Five Years with the Thunder

Just over a decade ago, the idea of an NBA team existing in Oklahoma City may have seemed unlikely. Fast forward to 2013, and the city has not only been home to the Thunder, but rabidly supported the team for five seasons running.

As the Thunder embarks on its sixth season as an organization, its players, coaches and staff have all had a chance to reflect on the team’s first half-decade in Oklahoma City. While the next five seasons will be an opportunity to put down significant pillars in the NBA world and in Oklahoma, the first five seasons were a wonderful chance to begin laying the foundation for what the Thunder will represent for years to come. A trio of players has been with the team since before it even had a name or a logo, and they have served as the caretakers of the organization ever since.

The team has risen together to increase its winning percentage in each year the team has been in Oklahoma City, and Nick Collison, Kevin Durant and Russell Westbrook have been leaders on and off the floor for the organization. Looking back, the Thunder’s stalwarts are amazed by the strides the organization has taken.

“(We’ve come) a long way,” Westbrook said. “It’s been a long process for us. I think we’ve done a great job of trying to get everybody together and everybody on the same page and let everybody know what the Thunder stands for.”

That synergy that Westbrook described has been an essential tool in the development of the Thunder as a team, as an organization and as a part of the community. Each aspect of the organization operates by a specific and well-thought-out process in order to both maximize effectiveness and efficiency.

From the very start, General Manager Sam Presti and his staff understood that being process-based as opposed to outcome-driven in all corners of the organization would help impact winning on the court. Every coach, trainer, staff member and player focuses on the minute details of their jobs in order to be successful on the margins – the areas that separate highly performing organizations from the rest.

“When Sam (Presti) took over he did a good job,” Collison said. “He had a plan in place and the thing that kind of separated him from other people who haven’t done as well is that he’s been able to stick to great principles and he won’t stray form what he’s trying to do.”
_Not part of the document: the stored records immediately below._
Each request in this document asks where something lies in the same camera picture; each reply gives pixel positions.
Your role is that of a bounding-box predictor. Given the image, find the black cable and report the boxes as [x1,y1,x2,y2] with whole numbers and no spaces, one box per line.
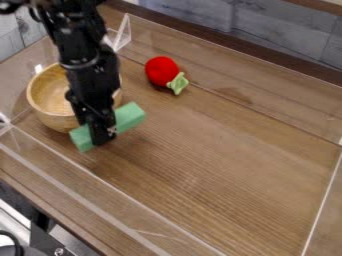
[0,229,24,256]

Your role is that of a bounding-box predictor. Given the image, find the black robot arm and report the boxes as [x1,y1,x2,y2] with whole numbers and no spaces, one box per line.
[0,0,120,146]

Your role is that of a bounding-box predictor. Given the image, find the clear acrylic front wall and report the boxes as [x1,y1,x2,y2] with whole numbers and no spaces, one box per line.
[0,113,226,256]

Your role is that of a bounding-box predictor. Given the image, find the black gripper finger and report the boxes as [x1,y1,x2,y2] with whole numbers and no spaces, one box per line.
[71,101,95,125]
[87,113,116,146]

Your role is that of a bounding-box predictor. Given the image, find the green rectangular block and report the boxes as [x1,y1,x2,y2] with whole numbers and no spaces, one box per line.
[68,102,146,152]

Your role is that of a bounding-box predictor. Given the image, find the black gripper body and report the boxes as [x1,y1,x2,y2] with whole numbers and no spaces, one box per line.
[60,53,120,116]

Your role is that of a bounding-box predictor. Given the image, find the brown wooden bowl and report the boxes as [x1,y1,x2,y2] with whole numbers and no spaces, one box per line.
[26,62,125,134]

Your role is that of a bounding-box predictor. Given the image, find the clear acrylic corner bracket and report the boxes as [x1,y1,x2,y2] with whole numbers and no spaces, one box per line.
[103,14,133,52]

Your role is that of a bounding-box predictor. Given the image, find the red plush strawberry toy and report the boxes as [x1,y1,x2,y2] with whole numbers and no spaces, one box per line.
[145,56,190,95]

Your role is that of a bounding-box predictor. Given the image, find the black metal table leg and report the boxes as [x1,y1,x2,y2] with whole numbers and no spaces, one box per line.
[30,212,74,256]

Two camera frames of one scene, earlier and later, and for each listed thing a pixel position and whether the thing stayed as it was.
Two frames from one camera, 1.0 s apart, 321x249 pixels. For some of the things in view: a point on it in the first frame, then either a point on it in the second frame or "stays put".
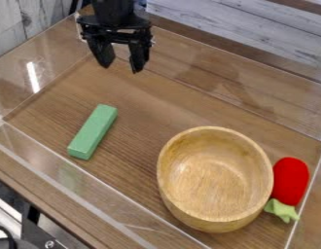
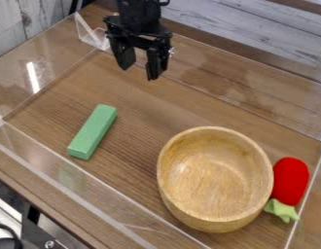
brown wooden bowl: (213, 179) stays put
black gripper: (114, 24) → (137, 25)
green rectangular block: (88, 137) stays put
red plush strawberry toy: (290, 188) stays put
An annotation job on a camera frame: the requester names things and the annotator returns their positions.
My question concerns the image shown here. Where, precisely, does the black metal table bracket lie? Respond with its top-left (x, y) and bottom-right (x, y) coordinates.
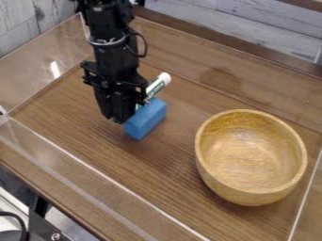
top-left (28, 196), bottom-right (74, 241)

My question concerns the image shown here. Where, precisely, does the brown wooden bowl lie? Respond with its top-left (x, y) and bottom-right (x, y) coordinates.
top-left (195, 109), bottom-right (309, 206)

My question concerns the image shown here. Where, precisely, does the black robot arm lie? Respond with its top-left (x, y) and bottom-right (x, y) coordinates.
top-left (76, 0), bottom-right (148, 124)

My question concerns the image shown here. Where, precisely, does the clear acrylic tray wall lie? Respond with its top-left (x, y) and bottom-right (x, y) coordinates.
top-left (0, 9), bottom-right (322, 241)

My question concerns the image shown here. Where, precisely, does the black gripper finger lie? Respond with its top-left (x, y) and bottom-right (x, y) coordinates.
top-left (95, 88), bottom-right (116, 121)
top-left (115, 92), bottom-right (136, 123)

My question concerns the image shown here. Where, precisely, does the green dry erase marker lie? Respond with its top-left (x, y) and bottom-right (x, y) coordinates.
top-left (144, 72), bottom-right (171, 102)

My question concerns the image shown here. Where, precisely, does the black cable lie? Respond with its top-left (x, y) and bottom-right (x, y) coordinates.
top-left (0, 211), bottom-right (31, 241)

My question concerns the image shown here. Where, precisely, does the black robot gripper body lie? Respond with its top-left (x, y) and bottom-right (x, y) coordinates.
top-left (80, 39), bottom-right (147, 104)

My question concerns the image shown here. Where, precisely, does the blue foam block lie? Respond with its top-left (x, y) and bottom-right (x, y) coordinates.
top-left (123, 98), bottom-right (167, 140)

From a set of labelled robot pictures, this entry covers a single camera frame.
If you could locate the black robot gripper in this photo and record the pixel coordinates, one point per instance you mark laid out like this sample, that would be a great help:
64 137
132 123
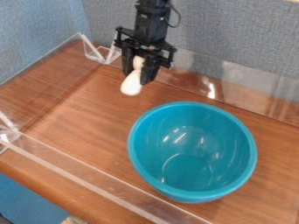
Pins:
135 47

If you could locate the white brown toy mushroom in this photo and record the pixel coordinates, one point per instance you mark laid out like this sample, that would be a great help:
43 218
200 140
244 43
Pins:
131 85

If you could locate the blue plastic bowl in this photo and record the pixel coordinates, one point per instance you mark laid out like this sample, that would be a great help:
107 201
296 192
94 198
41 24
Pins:
192 151

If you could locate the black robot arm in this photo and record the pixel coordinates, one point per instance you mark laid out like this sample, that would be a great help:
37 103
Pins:
146 40

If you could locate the clear acrylic left barrier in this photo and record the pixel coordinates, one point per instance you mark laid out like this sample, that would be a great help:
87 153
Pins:
41 85

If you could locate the clear acrylic barrier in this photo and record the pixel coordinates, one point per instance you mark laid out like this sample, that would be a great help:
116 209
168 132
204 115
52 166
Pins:
91 178
242 86
41 85

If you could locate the clear acrylic back barrier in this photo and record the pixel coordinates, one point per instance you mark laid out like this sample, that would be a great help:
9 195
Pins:
242 86

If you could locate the clear acrylic front barrier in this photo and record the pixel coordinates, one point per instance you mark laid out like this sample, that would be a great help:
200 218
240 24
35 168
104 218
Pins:
91 178

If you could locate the clear acrylic corner bracket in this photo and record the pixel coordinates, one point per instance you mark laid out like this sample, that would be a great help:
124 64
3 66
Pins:
99 53
“We’ve been working hard as an organization,” Durant further explained. “It’s really awesome to see. Not just the players, but the coaches and GM and everybody who works behind the scenes for the Thunder, how much effort they put into making this thing work.”

Even if they can only impact winning in a small way, every member of the Thunder organization has committed themselves to improving their processes and their production, which has helped the Thunder elevate itself by an incremental amount each year.
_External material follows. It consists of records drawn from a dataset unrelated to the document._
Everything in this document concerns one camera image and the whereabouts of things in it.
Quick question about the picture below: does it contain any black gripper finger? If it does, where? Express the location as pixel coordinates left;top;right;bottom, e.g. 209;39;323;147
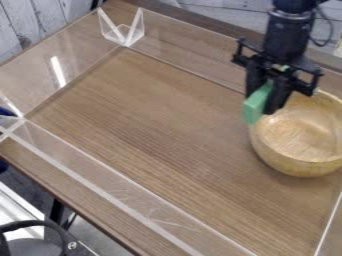
246;58;268;97
264;76;293;115

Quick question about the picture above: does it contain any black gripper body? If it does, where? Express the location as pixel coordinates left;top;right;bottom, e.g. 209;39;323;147
232;38;324;96

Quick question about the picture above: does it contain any green rectangular block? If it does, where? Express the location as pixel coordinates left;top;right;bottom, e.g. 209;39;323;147
244;65;292;125

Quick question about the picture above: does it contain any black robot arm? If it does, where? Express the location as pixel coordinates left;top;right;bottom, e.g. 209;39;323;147
232;0;328;115

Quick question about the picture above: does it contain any light wooden bowl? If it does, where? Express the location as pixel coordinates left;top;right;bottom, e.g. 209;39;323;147
249;90;342;177

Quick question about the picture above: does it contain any blue object at edge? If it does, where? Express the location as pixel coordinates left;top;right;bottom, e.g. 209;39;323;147
0;106;18;117

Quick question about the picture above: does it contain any black table leg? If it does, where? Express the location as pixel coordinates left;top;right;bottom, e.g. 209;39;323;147
50;199;66;224

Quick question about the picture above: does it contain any clear acrylic tray wall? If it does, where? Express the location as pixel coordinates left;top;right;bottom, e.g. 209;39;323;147
0;2;342;256

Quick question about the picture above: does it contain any black metal bracket base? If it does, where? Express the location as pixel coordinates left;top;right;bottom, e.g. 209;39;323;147
45;222;99;256

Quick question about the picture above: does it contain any black cable loop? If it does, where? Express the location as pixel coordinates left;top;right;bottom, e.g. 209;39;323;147
0;219;65;256

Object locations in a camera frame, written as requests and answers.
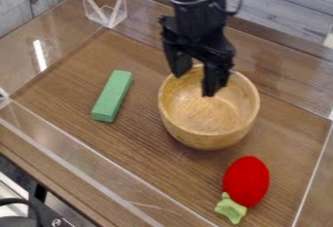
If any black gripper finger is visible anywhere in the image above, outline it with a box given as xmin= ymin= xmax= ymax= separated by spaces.
xmin=165 ymin=42 xmax=193 ymax=78
xmin=202 ymin=60 xmax=233 ymax=96

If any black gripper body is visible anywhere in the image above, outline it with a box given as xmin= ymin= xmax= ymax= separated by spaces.
xmin=159 ymin=0 xmax=236 ymax=63

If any wooden bowl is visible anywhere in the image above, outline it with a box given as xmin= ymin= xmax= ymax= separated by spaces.
xmin=158 ymin=64 xmax=261 ymax=150

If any red plush tomato toy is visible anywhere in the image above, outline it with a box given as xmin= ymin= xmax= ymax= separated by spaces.
xmin=214 ymin=156 xmax=270 ymax=225

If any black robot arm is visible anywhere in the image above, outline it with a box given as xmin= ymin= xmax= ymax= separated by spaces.
xmin=159 ymin=0 xmax=236 ymax=96

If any green rectangular block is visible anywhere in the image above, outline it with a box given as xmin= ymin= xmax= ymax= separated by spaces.
xmin=91 ymin=70 xmax=133 ymax=122

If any clear acrylic tray wall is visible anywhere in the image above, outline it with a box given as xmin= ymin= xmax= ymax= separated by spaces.
xmin=0 ymin=89 xmax=217 ymax=227

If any black table frame bracket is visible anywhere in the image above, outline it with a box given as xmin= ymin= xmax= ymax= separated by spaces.
xmin=28 ymin=184 xmax=74 ymax=227

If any black cable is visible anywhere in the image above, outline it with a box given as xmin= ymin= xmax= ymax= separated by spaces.
xmin=0 ymin=197 xmax=43 ymax=227

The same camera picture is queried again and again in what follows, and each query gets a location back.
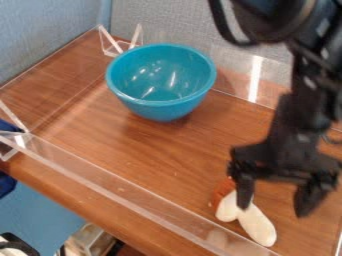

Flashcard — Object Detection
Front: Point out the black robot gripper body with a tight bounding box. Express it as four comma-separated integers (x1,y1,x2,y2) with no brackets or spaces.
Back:
228,94,342,187

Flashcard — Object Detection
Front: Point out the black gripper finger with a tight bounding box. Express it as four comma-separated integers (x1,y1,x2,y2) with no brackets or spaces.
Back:
235,174,255,210
294,182,337,218

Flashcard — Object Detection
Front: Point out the toy mushroom brown cap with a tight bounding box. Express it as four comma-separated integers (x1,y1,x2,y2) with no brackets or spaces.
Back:
210,176,278,248

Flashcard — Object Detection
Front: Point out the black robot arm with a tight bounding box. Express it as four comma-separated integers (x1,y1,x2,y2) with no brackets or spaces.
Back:
228,0,342,217

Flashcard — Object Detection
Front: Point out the blue plastic bowl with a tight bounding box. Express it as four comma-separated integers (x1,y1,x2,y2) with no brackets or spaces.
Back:
105,43,216,122

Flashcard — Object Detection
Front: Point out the clear acrylic table barrier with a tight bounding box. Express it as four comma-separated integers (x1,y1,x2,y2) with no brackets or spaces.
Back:
0,23,342,256

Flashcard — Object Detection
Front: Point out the grey box under table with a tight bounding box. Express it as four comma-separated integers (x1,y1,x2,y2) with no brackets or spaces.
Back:
57,223,116,256

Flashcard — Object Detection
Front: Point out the dark blue cloth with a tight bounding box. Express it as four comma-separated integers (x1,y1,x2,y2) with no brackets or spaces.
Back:
0,119,24,200

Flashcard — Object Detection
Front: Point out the black object at bottom left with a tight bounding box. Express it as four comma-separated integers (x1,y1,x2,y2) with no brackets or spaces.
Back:
0,233,40,256

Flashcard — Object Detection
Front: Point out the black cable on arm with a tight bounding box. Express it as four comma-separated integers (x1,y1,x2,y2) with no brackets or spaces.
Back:
207,0,259,48

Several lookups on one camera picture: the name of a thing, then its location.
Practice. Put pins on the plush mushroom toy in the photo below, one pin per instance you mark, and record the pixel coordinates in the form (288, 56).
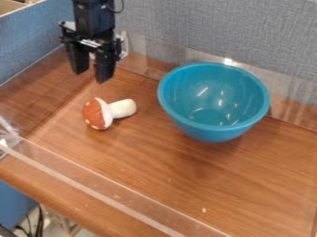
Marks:
(99, 113)

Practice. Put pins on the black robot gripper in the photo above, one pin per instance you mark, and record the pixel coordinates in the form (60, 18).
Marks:
(90, 35)

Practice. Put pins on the blue plastic bowl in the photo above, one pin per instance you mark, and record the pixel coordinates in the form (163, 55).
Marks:
(214, 101)

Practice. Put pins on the clear acrylic front barrier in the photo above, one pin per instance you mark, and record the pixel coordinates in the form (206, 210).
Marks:
(43, 172)

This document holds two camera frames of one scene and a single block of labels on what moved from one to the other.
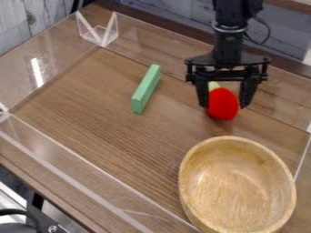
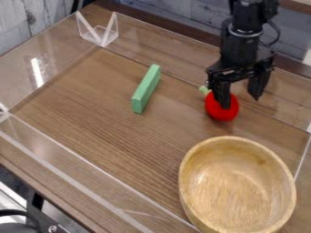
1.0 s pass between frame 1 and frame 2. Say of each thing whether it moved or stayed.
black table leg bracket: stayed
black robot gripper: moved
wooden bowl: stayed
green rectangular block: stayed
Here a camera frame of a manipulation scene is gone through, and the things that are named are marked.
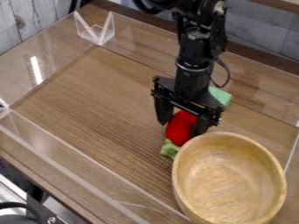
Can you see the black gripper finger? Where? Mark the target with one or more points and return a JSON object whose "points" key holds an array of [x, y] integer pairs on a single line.
{"points": [[163, 110], [200, 126]]}

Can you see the red plush strawberry green leaves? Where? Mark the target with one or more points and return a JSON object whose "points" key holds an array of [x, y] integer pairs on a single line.
{"points": [[177, 133]]}

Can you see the wooden bowl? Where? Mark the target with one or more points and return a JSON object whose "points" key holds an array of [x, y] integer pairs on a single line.
{"points": [[227, 180]]}

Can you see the black metal stand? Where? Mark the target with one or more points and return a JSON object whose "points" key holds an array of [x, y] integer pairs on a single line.
{"points": [[37, 214]]}

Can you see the clear acrylic corner bracket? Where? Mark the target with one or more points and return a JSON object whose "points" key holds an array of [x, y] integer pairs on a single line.
{"points": [[96, 34]]}

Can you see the clear acrylic front wall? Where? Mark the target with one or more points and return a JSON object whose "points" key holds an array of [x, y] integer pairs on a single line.
{"points": [[82, 184]]}

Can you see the green rectangular block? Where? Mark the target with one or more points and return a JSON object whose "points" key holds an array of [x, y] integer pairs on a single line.
{"points": [[221, 96]]}

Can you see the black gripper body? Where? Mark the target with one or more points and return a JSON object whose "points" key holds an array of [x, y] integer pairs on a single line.
{"points": [[203, 105]]}

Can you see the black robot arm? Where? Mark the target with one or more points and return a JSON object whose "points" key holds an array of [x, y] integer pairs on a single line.
{"points": [[200, 26]]}
The players have lived by the same rules, with Collison, Durant and Westbrook not only setting the tone mentally, but raising the bar for themselves and their teammates in terms of work ethic on the floor. Younger players and veterans alike take their cues from the Thunder’s most tenured trio, understanding that if they do their jobs to the best of their ability, they can affect results on the floor.
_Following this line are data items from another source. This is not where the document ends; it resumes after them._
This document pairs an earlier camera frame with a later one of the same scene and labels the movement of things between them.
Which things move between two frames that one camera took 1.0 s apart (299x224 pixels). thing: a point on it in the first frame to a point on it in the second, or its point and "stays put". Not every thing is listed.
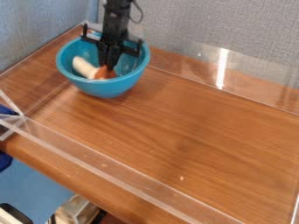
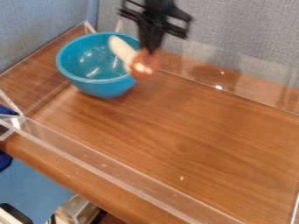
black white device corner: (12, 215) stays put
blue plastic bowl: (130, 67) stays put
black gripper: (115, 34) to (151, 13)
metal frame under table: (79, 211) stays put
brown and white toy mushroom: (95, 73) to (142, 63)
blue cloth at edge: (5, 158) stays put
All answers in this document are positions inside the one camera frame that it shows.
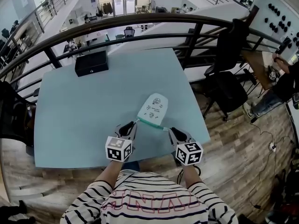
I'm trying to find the striped white black shirt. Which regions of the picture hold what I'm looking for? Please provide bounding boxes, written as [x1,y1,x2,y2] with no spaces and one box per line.
[60,169,239,224]

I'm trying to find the white printed pouch teal zipper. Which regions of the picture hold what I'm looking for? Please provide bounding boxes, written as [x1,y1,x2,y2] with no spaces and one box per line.
[136,92,170,132]

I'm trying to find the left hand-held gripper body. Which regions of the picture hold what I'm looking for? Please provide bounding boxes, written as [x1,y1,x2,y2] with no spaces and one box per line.
[105,124,138,163]

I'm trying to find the red black equipment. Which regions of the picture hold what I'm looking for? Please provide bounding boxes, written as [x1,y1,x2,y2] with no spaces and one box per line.
[266,169,299,224]

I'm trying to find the black rectangular box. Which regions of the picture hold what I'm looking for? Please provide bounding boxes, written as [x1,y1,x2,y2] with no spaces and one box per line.
[74,50,109,77]

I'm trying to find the person's left forearm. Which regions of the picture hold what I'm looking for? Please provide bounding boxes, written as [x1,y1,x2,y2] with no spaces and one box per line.
[93,160,122,189]

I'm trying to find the small black swivel chair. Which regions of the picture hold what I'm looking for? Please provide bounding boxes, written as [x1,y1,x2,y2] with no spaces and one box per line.
[123,26,136,39]

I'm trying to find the black mesh chair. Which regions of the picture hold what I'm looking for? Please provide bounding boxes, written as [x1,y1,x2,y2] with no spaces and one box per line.
[0,80,37,150]

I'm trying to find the group of black wall-mounted items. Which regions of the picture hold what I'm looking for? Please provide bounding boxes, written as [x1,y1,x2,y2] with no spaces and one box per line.
[263,3,299,49]

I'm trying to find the person's right forearm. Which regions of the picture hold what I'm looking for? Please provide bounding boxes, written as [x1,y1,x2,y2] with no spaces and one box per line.
[182,163,206,189]

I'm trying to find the black floor cable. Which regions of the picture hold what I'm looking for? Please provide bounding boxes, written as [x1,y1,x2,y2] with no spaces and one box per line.
[247,117,296,210]

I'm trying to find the wooden desk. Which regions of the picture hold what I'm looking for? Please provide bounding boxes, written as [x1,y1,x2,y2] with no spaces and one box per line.
[241,50,278,91]

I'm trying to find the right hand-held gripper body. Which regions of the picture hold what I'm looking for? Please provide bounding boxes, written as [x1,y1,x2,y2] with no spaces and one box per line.
[172,133,203,167]

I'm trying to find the black metal railing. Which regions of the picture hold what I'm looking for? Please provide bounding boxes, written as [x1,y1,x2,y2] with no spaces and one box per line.
[0,13,285,98]

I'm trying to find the blue jeans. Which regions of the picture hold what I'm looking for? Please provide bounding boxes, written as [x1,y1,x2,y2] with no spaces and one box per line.
[122,161,141,172]

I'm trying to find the black office chair with jacket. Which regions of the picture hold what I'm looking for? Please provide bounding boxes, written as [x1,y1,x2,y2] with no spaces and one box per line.
[204,18,252,122]
Every player that comes through the doors of the INTEGRIS Health Thunder Development Center puts their fingerprint on the team’s culture. That unique identity is a critical aspect of any organization, which has been solidly formed thus far but will continue to take shape in the coming years.

“As it relates to us as players, there’s a lot expected of us,” Collison said. “But it’s very clearly defined and we’ve been good about doing the work every day to build something here. What I’ve noticed most is just how we’ve gotten better at it. We’ve come now to where we have a culture that helps us. It helps us win games. It helps us have success.”

Over the past five years plenty of changes have taken place in Oklahoma City, including with the Thunder. It’s the nature of the NBA as a business that players, coaches and staff won’t always be the same from year-to-year. It is the culture that is developed and what wearing the Thunder logo signifies, however, that will be the marks of the legacy the team creates.

Through its performance on the practice court, in Chesapeake Energy Arena, on the road and with the people in Oklahoma, Thunder players are proud of what has been accomplished in the first five seasons. Up next for the team is trying to cement the standards and the culture, to help future versions of this Thunder team play with the same intensity and integrity that it has thus far to continue representing Oklahoma City to the best of its ability.

“I can’t emphasize more that I’m just excited to be a part of such a great organization and program that has a plan,” Durant said. “Hopefully we just keep it up.”